### [Aim of the exercise]
Below is a listing; reproduce exactly its lines from the one containing "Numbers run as" to its last line, both ends kept, and no other lines.

- - -

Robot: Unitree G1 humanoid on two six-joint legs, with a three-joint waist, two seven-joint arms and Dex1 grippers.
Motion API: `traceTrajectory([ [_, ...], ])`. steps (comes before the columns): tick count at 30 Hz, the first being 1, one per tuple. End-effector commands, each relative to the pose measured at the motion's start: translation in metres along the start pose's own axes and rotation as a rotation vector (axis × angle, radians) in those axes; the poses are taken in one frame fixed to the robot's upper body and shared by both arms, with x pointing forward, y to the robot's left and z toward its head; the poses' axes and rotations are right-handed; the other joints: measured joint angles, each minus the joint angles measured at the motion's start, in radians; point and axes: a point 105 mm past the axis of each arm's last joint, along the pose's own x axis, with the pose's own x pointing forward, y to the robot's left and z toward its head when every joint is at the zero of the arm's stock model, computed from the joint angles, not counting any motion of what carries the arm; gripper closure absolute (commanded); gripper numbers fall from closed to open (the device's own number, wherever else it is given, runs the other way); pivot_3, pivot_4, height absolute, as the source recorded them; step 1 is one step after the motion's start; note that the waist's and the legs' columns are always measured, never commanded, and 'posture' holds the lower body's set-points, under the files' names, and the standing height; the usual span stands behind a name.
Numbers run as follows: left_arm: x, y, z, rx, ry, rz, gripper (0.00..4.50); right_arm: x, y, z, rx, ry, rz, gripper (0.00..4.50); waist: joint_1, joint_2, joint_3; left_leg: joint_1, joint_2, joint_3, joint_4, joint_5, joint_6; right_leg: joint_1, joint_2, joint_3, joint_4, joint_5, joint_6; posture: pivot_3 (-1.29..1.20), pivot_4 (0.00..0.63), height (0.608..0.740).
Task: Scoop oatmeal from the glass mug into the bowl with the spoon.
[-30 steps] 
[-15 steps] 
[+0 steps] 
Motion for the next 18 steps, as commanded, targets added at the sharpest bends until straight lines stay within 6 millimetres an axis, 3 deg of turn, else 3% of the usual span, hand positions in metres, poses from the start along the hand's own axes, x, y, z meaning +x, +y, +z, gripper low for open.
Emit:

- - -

### [Task response]
Numbers run as follows: left_arm: x, y, z, rx, ry, rz, gripper (0.00..4.50); right_arm: x, y, z, rx, ry, rz, gripper (0.00..4.50); waist: joint_1, joint_2, joint_3; left_leg: joint_1, joint_2, joint_3, joint_4, joint_5, joint_6; right_leg: joint_1, joint_2, joint_3, joint_4, joint_5, joint_6; posture: pivot_3 (-1.29..1.20), pivot_4 (0.00..0.63), height (0.608..0.740).
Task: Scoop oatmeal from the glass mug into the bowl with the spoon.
[-30 steps] 
[-15 steps] 
[+0 steps] 
Motion for the next 18 steps, as commanded, targets added at the sharpest bends until straight lines stay within 6 millimetres an axis, 3 deg of turn, else 3% of the usual span, hand positions in metres, poses from the start along the hand's own axes, x, y, z meaning +x, +y, +z, gripper low for open.
Emit:

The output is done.